Exercise directions: Only a slice of the listing below is wanted. Retype the lines from the one containing "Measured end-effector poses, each" through the one containing "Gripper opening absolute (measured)", exactly, both ends included.

+++ Recorded information +++

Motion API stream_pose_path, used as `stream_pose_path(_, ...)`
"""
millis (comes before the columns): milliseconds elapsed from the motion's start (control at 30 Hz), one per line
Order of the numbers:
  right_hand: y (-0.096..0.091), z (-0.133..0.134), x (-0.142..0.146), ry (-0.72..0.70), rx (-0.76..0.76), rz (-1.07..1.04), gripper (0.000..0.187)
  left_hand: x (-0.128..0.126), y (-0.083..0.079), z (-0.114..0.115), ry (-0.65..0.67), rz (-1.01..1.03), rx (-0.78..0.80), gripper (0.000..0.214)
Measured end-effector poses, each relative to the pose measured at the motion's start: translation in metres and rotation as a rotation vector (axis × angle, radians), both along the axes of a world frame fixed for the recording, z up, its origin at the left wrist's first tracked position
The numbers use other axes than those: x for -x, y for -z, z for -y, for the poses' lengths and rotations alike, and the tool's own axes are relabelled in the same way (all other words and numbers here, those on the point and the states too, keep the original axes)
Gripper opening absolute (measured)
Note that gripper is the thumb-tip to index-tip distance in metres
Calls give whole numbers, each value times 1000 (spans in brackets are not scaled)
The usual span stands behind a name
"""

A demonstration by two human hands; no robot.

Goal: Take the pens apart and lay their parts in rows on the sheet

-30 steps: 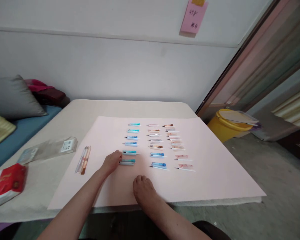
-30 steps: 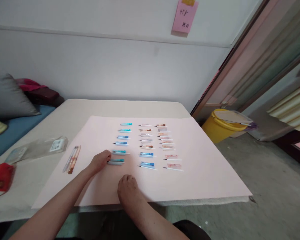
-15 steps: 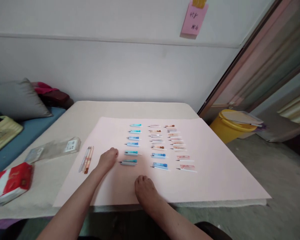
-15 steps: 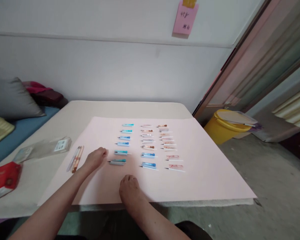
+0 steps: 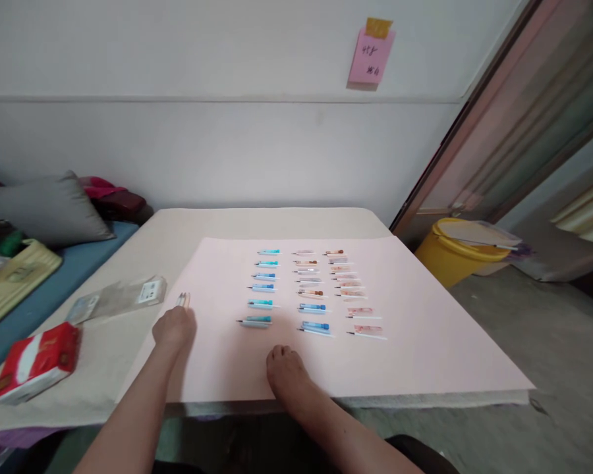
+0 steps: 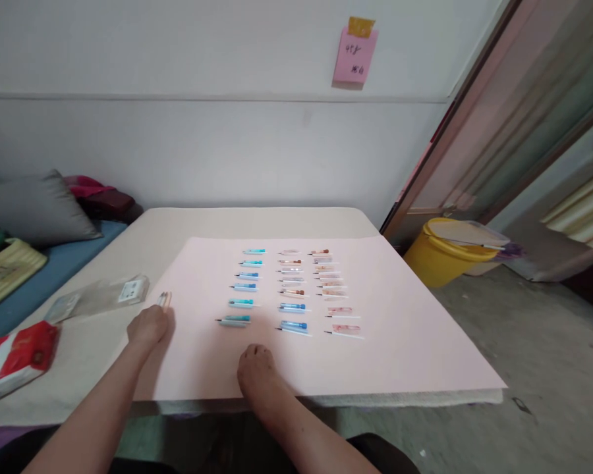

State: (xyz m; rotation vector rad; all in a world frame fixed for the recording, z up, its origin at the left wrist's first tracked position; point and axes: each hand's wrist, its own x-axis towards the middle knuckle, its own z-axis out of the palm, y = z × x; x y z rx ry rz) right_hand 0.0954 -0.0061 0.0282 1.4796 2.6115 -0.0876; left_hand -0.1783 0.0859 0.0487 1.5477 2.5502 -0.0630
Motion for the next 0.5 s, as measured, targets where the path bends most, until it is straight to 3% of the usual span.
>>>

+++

Written answer:
Measured end-effector poses, each relative to the pose measured at the motion's start: translation in metres and rotation as a rotation vector (axis × angle, radians), both along the axes of a world frame fixed for the recording, z up, its origin at the left wrist's first tracked position
The numbers use other axes than those: x for -x, y for -z, z for -y, for the poses' lengths and rotations alike, and the tool's own axes are relabelled in the same way (all other words and numbers here, those on the point and the states too, keep the original axes)
Gripper opening absolute (measured)

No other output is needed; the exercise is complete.